» **YOUR INSTRUCTIONS**
Print what the records say exactly, and omit the pictures.

***** PROVIDED INFORMATION *****

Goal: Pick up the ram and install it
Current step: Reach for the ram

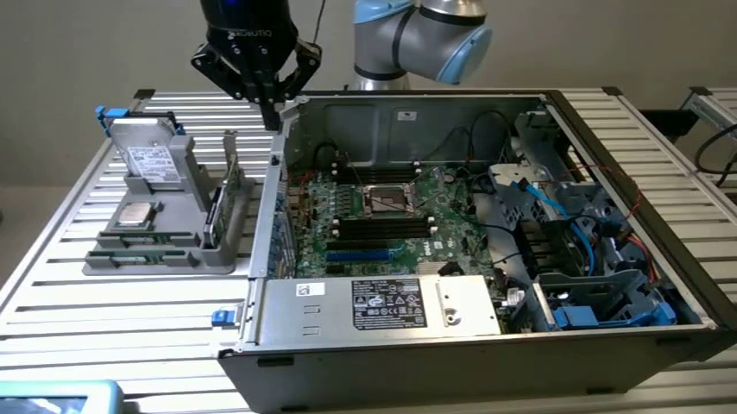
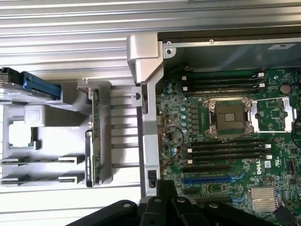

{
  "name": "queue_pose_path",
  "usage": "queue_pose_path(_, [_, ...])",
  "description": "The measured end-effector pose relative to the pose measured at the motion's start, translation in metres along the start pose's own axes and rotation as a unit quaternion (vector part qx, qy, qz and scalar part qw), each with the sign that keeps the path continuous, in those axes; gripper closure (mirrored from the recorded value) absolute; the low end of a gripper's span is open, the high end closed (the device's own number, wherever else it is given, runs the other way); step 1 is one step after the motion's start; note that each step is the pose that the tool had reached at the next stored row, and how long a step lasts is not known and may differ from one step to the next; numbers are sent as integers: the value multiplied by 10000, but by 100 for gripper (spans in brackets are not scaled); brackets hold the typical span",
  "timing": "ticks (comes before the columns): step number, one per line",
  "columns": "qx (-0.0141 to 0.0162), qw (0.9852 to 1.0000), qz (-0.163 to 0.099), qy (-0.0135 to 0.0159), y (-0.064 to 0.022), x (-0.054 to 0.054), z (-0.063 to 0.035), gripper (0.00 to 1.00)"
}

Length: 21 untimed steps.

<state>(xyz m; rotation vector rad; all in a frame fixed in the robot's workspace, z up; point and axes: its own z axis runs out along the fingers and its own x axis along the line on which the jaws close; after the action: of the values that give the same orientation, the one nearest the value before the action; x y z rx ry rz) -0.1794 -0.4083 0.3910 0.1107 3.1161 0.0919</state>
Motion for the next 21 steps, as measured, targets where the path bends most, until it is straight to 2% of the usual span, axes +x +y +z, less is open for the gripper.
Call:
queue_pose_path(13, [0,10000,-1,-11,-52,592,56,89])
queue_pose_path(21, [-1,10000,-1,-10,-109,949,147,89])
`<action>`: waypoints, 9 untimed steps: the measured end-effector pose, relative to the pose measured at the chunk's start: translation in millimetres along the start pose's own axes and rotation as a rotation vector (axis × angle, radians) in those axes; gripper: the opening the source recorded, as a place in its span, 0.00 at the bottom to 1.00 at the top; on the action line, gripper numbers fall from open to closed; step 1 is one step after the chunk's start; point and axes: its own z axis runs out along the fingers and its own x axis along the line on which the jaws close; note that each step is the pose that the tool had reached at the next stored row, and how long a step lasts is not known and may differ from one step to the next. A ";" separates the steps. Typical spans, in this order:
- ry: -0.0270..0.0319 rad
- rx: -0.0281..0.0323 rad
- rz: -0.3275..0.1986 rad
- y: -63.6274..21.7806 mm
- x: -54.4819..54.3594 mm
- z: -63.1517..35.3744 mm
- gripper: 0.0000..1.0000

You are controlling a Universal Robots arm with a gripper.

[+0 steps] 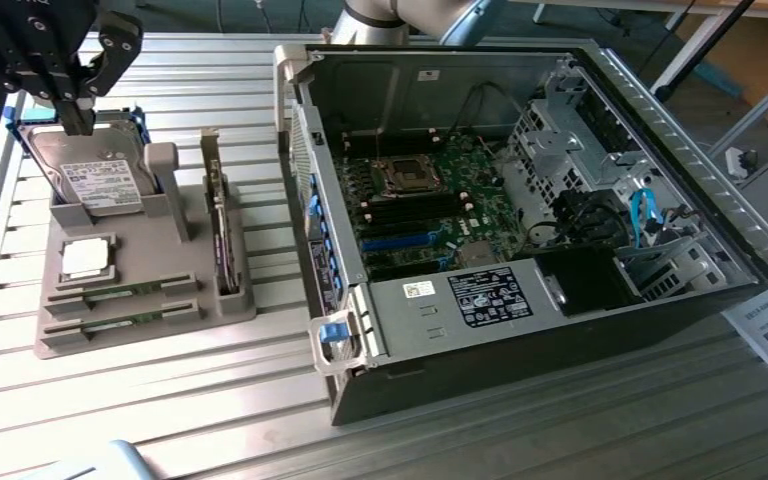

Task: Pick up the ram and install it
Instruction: 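Reach for the ram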

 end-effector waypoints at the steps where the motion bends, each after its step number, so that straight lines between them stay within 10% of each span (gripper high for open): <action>1: 0.0013 0.0002 0.000 -0.1 0.0 -0.1 0.10; 9: 0.0027 0.0002 -0.004 -0.1 0.0 0.0 0.10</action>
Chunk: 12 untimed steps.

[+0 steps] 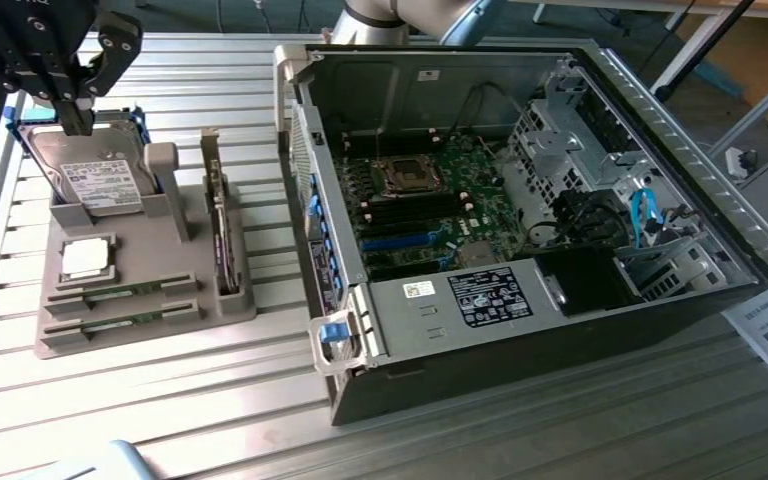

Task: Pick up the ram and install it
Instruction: 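Reach for the ram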

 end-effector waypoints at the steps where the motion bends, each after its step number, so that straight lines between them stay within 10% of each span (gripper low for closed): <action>1: 0.0000 0.0000 -0.002 0.0 0.0 0.0 0.10; 12: 0.0007 0.0003 -0.011 -0.2 -0.1 -0.1 0.10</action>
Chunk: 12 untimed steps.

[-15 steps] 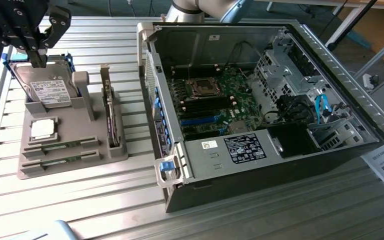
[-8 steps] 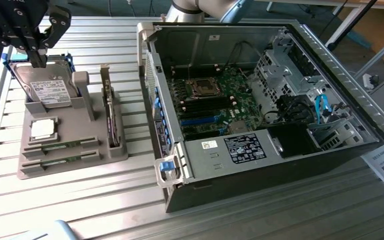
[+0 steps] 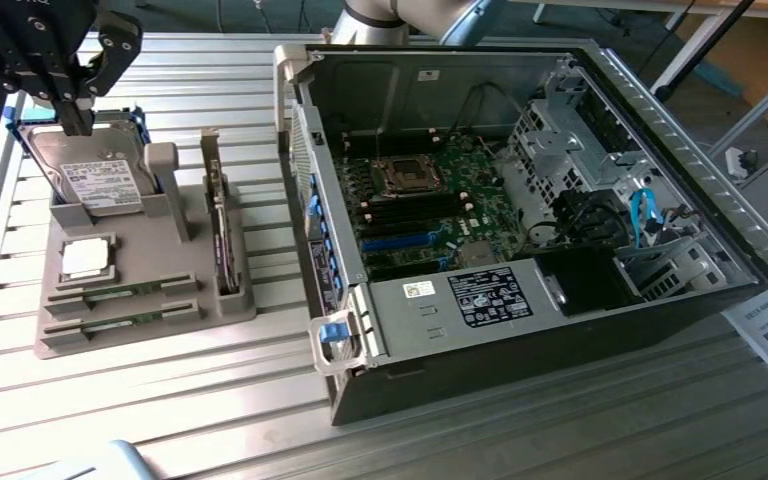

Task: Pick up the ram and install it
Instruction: 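Reach for the ram, then pick up the ram and move it above insertion slot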

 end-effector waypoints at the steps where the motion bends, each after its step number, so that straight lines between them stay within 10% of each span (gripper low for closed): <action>1: -0.0002 -0.0001 0.000 -0.2 0.0 0.1 0.10; 12: 0.0001 -0.0001 0.000 -0.8 0.0 0.1 0.10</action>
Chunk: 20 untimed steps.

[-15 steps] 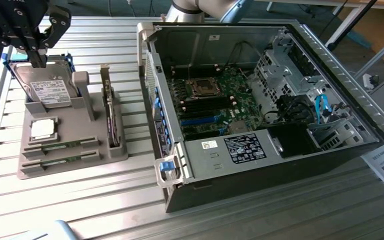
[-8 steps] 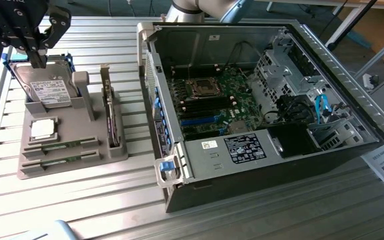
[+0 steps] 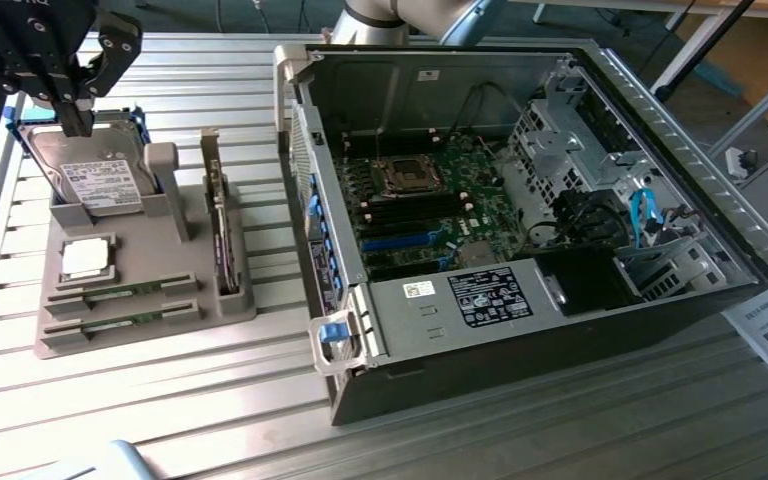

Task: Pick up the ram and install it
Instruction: 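Pick up the ram and move it above insertion slot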

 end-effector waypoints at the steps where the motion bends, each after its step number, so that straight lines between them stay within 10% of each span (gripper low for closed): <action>1: 0.0001 0.0001 0.000 0.0 0.0 0.0 0.10; 20: 0.0030 0.0010 -0.077 -1.5 -0.1 0.0 0.10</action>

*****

» **YOUR RESPONSE**
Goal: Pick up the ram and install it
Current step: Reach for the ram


{
  "name": "queue_pose_path",
  "usage": "queue_pose_path(_, [_, ...])",
  "description": "The measured end-effector pose relative to the pose measured at the motion's start, translation in metres along the start pose's own axes and rotation as a unit quaternion (vector part qx, qy, qz and scalar part qw), each with the sign that keeps the path continuous, in those axes; gripper closure (mirrored from the recorded value) absolute; the low end of a gripper's span is open, the high end closed (the device's own number, wherever else it is given, runs the other way); step 1 is one step after the motion's start; note that each step is the pose that the tool had reached at the next stored row, and how long a step lasts is not known and may differ from one step to the next; numbers are sent as integers: the value multiplied by 10000, but by 100 for gripper (spans in brackets are not scaled); brackets hold the typical span",
  "timing": "ticks (comes before the columns): step number, one per line",
  "columns": "qx (-0.0141 to 0.0162), qw (0.9852 to 1.0000), qz (-0.163 to 0.099), qy (-0.0135 to 0.0159), y (-0.064 to 0.022), x (-0.054 to 0.054), z (-0.063 to 0.035), gripper (0.00 to 1.00)"
}

Length: 21 untimed steps.

<state>(xyz m; rotation vector rad; all in a frame fixed in the robot's workspace, z up; point and axes: its own z axis runs out along the fingers and its own x axis along the line on which the jaws close; after the action: of the values that give the same orientation, the one nearest the value before the action; x y z rx ry rz) -0.1794 -0.4083 0.3910 0.1107 3.1161 0.0919</state>
Motion for the next 21 steps, as measured, targets where the path bends most, until it is straight to 2% of the usual span, axes +x +y +z, less is open for the gripper.
Call:
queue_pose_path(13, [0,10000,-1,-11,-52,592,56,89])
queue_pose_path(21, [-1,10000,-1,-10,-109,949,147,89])
`<action>`: waypoints, 9 untimed steps: the measured end-effector pose, relative to the pose measured at the chunk's start: translation in millimetres along the start pose's own axes and rotation as a rotation vector (axis × angle, radians) in those axes; gripper: the opening the source recorded, as a place in its span, 0.00 at the bottom to 1.00 at the top; on the action line, gripper numbers fall from open to closed; step 1 is one step after the chunk's start; point and axes: its own z axis runs out along the fingers and its own x axis along the line on which the jaws close; note that each step is the pose that the tool had reached at the next stored row, and how long a step lasts is not known and may differ from one step to the next. A ";" separates the steps. Typical spans, in this order:
- ry: -0.0270..0.0319 rad
- rx: -0.0281..0.0323 rad
- rz: -0.3275..0.1986 rad
- y: -63.6274..21.7806 mm
- x: -54.4819..54.3594 mm
- z: -63.1517..35.3744 mm
- gripper: 0.0000..1.0000

You are controlling a Universal Robots arm with a gripper.

[+0 steps] 

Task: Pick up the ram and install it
Instruction: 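Reach for the ram
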
 end-effector waypoints at the steps where the motion bends, each after its step number, so that straight lines between them stay within 10% of each span (gripper high for open): <action>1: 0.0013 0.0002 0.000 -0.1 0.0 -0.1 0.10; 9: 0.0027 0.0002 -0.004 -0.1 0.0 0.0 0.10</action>
Chunk: 12 untimed steps.

[+0 steps] 

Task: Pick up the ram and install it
Instruction: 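Reach for the ram
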
 end-effector waypoints at the steps where the motion bends, each after its step number, so that straight lines between them stay within 10% of each span (gripper low for closed): <action>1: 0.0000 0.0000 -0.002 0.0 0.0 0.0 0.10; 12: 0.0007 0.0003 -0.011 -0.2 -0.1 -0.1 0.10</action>
Chunk: 12 untimed steps.

[-15 steps] 
[-8 steps] 
[+0 steps] 

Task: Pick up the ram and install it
Instruction: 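Reach for the ram, then pick up the ram and move it above insertion slot
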
 end-effector waypoints at the steps where the motion bends, each after its step number, so that straight lines between them stay within 10% of each span (gripper low for closed): <action>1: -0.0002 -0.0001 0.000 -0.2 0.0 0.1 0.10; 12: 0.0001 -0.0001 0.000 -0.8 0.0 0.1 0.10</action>
Chunk: 20 untimed steps.

[-15 steps] 
[-8 steps] 
[+0 steps] 

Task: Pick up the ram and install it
Instruction: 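Pick up the ram and move it above insertion slot
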
 end-effector waypoints at the steps where the motion bends, each after its step number, so that straight lines between them stay within 10% of each span (gripper low for closed): <action>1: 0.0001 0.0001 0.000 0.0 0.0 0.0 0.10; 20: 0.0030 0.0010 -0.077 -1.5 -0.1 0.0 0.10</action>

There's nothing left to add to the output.